We can approximate $L$ as

$$L \approx \frac{1}{N}\sum_{n=1}^N \left[\int dz~ p(z|x_n) \log q(y_n|z) - \beta~ p(z|x_n) \log \frac{p(z|x_n)}{r(z)} \right].$$

Part 2: Reparameterization trick

Suppose $p(z|x)$ is $N(z|f_e^\mu(x), f_e^\Sigma(x))$, with $f_e$ a neural network that outputs the mean and covariance matrix for the Gaussian.

Then the “reparameterization trick” is to write $p(z|x)dz = p(\epsilon)d\epsilon$, where $z = f(x, \epsilon)$ is a deterministic function and $\epsilon$ is a Gaussian random variable. Using this, we can rewrite $L$ as follows.

$$J_{IB} = \frac{1}{N} \sum\limits_{n=1}^N E_{\epsilon \sim p(\epsilon)} \left[-\log q(y_n|f(x_n,\epsilon))\right] + \beta KL[p(Z|x_n), r(Z)]$$

As long as $q$ is differentiable and $KL[p(Z|x_n), r(Z)]$ is tractable, this is an objective we can optimize with e.g. gradient descent.

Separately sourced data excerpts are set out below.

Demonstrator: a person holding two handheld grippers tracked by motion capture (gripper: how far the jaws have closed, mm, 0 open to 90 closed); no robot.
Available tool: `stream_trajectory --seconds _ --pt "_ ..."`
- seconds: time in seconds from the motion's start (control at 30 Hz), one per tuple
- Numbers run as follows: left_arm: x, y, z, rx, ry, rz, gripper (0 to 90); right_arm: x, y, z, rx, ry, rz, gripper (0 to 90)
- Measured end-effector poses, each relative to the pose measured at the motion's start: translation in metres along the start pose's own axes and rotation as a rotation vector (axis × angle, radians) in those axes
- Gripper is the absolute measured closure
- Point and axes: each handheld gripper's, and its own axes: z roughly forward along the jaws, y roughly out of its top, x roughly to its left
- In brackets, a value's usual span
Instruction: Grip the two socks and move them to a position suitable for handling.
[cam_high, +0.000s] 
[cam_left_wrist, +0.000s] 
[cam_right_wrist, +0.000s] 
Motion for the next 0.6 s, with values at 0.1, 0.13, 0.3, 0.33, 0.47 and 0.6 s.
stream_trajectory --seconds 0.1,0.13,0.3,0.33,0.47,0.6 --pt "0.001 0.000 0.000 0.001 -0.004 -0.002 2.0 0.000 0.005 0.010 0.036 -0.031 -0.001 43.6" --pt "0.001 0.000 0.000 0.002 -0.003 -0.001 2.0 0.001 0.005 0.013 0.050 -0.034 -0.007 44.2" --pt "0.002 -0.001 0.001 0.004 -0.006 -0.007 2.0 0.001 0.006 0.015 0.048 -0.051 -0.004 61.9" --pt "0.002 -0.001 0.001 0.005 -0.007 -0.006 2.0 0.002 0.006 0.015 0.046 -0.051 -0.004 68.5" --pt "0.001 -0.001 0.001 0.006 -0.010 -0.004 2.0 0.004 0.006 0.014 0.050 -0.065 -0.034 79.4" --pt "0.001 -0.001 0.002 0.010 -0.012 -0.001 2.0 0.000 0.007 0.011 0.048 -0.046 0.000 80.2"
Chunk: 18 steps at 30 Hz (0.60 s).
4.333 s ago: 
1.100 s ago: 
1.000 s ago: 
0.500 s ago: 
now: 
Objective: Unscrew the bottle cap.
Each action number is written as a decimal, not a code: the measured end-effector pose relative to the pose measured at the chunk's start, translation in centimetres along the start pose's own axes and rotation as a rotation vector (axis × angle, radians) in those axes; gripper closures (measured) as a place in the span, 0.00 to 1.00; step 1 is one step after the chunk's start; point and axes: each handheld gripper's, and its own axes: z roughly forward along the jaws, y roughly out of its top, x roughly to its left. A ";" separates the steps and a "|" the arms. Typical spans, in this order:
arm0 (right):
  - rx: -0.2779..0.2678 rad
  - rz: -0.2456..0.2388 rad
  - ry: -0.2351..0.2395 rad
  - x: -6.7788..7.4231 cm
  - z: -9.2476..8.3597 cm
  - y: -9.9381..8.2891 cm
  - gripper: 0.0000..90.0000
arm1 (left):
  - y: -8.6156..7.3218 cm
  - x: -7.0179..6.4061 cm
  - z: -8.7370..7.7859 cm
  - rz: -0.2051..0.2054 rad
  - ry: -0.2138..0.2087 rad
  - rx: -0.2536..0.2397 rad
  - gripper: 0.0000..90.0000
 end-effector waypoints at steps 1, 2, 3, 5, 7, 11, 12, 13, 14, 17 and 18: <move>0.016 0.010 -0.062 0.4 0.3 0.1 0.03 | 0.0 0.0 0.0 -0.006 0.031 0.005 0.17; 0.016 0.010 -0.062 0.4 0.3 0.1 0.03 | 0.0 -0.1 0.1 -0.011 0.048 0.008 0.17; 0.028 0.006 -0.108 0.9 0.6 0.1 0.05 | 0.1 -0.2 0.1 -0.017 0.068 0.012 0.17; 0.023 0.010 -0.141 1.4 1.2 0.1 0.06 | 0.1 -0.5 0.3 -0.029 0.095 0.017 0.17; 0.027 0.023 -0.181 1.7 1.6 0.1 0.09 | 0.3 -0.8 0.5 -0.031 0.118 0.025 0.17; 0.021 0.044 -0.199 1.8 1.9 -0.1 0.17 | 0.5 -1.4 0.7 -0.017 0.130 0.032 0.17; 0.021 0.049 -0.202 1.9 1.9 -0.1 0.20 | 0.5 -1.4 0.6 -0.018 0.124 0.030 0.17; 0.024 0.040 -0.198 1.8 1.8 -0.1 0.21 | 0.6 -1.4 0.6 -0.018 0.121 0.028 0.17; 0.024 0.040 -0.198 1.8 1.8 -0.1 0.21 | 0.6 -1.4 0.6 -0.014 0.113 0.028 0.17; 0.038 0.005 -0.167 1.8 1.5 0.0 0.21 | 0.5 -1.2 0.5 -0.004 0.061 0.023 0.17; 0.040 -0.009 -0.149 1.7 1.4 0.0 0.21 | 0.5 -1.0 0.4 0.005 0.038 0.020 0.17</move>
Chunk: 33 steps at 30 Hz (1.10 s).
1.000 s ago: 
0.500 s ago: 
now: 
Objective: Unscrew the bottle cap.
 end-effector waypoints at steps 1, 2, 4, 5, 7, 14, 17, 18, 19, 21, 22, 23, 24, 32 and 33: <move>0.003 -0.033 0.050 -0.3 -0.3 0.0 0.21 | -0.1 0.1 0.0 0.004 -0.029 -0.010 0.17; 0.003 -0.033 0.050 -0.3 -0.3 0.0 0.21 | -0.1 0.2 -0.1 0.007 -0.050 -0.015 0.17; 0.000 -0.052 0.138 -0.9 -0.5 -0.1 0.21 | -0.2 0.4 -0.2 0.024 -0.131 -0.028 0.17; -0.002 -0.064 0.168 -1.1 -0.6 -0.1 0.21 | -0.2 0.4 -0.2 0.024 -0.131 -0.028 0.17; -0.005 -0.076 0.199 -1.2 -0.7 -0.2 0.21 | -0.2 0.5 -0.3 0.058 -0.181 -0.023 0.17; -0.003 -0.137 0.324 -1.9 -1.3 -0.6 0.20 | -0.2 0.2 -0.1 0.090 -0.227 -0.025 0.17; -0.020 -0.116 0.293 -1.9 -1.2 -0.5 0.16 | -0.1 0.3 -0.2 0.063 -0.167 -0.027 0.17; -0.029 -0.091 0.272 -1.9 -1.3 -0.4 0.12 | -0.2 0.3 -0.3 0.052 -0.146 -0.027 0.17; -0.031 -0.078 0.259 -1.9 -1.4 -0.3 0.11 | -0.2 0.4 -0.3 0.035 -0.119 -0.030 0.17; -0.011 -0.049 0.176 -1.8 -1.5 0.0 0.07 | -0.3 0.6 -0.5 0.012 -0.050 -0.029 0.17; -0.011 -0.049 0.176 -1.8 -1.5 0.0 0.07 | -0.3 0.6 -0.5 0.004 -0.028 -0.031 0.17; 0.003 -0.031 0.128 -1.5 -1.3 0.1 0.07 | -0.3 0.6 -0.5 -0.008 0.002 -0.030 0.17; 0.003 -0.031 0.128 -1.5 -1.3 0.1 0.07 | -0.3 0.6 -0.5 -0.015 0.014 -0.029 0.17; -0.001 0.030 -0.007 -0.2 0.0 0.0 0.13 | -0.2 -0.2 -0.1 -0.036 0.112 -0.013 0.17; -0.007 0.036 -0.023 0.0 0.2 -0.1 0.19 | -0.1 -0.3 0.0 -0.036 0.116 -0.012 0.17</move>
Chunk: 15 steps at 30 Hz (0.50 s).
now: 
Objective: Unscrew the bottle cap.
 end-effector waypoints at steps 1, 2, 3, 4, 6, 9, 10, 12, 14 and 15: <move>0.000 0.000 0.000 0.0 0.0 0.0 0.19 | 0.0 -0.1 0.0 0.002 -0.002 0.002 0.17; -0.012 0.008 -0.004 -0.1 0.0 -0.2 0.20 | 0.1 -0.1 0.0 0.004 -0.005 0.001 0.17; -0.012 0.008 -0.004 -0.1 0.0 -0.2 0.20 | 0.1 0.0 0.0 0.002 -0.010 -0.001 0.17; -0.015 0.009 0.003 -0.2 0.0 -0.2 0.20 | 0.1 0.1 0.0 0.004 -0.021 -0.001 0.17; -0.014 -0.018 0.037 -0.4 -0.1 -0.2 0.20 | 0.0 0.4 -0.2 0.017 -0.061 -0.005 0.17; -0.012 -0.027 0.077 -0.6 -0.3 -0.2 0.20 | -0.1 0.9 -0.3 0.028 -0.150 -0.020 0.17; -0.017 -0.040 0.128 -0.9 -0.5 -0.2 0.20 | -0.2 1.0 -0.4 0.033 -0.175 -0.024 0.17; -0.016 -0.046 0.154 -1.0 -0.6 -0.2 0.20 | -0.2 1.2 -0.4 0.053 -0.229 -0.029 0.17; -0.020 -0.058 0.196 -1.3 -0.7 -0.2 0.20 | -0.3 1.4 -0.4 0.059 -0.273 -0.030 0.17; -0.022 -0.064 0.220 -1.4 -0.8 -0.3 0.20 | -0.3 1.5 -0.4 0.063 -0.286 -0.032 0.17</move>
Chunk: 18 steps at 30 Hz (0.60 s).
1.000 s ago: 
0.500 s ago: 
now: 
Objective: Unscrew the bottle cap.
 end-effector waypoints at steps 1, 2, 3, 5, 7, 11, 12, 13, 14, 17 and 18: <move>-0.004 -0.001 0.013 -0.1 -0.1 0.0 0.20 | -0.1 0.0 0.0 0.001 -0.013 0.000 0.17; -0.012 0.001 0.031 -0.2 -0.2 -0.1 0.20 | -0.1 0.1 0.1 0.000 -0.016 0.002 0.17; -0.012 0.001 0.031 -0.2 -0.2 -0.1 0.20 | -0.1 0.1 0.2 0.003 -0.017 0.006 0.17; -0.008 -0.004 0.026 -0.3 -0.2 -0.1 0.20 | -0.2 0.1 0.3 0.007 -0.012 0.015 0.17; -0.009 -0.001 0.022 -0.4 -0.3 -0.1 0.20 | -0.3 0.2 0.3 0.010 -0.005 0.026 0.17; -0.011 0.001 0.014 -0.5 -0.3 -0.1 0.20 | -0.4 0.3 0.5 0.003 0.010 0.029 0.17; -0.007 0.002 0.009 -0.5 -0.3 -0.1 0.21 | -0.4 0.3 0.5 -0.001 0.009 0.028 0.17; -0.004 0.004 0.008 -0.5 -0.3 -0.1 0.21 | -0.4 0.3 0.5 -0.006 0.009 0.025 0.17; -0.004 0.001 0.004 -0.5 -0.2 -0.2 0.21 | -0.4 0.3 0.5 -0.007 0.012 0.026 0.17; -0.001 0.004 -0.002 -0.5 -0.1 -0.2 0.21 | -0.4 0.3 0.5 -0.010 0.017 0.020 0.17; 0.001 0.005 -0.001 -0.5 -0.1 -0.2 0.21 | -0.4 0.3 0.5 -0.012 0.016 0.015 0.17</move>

A concise demo implementation is available on GitHub at

I’ve describe here the correspondence between the notation used in the source code and the notation used in the paper. Terms from the paper are in $\LaTeX$, and terms from the source code are in code blocks.

  • class_loss: $-\log q(y_n | f(x_n, \epsilon))$ (comes from the $I(Z, Y)$ term)
    • Recall $z = f(x, \epsilon)$; this is encoding.sample() in the code base.
    • $q$ is decoder with softmax applied, and $q(y | f(x_n, \epsilon))$ is softmax(logits)
    • class_loss = tf.losses.softmax_cross_entropy( logits=logits, onehot_labels=one_hot_labels) / math.log(2) is $-\log q(y_n | f(x_n, \epsilon))$
      • $f$ is encoder, and $f(x, \cdot)$ is encoding
    • $p(Z|x_n)$ is also encoding
    • $f$ is the deterministic encoder used by the reparameterization trick, whereas $p$ is the stochastic encoder
  • $KL[p(Z|x_n), r(Z)]$ is info_loss
  • prior is $r(z)$ (which approximates $p(z)$).